*Problem details*: Within the records below, reproduce without change the lines from the line that has "Can you spot any grey desk in this picture?" through the line that has "Can you spot any white", and only those.

*Dataset*:
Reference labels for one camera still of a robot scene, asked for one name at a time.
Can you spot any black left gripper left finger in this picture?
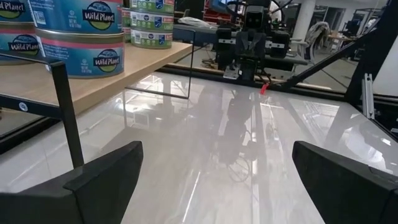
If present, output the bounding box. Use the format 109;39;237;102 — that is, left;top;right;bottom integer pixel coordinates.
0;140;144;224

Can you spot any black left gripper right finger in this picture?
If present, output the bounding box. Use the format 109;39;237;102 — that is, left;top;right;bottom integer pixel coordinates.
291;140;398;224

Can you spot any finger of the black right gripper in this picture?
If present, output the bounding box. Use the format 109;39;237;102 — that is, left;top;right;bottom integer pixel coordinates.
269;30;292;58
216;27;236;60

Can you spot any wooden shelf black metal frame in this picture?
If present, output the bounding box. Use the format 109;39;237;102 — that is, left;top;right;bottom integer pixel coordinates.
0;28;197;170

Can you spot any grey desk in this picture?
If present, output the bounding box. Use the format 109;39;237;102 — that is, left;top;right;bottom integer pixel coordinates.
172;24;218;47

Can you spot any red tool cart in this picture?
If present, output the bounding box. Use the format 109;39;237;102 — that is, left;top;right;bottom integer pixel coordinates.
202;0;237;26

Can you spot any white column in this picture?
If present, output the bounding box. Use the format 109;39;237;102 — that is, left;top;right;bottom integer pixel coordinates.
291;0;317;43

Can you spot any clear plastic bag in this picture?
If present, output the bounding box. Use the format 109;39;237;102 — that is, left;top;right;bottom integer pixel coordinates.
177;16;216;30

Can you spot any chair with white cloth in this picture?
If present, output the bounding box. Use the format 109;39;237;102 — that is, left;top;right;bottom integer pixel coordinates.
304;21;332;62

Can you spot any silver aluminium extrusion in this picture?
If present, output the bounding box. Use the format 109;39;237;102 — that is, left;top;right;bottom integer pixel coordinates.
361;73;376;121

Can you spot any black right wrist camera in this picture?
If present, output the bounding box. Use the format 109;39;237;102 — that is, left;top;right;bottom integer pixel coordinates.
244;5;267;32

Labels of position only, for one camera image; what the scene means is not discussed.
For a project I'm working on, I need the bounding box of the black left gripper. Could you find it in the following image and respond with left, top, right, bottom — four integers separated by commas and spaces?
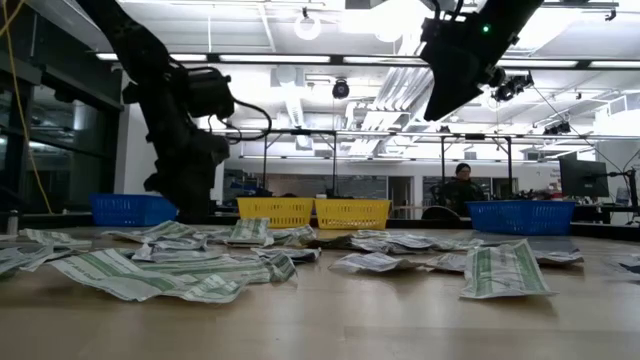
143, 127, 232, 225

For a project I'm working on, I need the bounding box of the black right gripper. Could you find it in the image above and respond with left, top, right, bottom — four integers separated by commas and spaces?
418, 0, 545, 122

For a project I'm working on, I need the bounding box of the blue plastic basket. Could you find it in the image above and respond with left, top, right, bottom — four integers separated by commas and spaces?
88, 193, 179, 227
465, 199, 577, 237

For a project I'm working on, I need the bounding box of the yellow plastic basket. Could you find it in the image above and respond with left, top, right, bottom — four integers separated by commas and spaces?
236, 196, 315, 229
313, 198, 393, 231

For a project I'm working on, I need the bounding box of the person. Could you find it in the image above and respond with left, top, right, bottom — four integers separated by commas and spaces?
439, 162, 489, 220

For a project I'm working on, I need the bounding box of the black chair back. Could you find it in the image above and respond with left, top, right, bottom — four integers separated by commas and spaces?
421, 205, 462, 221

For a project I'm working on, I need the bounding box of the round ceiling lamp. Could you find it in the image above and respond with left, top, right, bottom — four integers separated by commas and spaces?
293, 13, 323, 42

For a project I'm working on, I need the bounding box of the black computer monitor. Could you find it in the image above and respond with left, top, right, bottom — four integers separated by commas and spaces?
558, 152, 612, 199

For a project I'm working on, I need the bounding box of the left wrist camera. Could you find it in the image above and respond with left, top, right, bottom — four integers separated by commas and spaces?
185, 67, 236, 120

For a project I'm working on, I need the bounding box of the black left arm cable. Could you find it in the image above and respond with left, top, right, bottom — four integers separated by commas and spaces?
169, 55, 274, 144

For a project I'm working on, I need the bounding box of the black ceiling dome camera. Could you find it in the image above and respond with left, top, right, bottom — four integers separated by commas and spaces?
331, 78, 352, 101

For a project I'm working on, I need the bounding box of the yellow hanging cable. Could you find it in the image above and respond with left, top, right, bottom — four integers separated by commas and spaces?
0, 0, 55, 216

*Answer below*:
Can you spot any grey desk in this picture?
If present, output the bounding box. Use the format 109;39;237;102 — that is, left;top;right;bottom integer pixel coordinates.
172;24;218;47

Can you spot any red tool cart in this picture?
If present, output the bounding box. Use the format 109;39;237;102 — that is, left;top;right;bottom integer pixel coordinates.
202;0;237;26

Can you spot any white column in this picture?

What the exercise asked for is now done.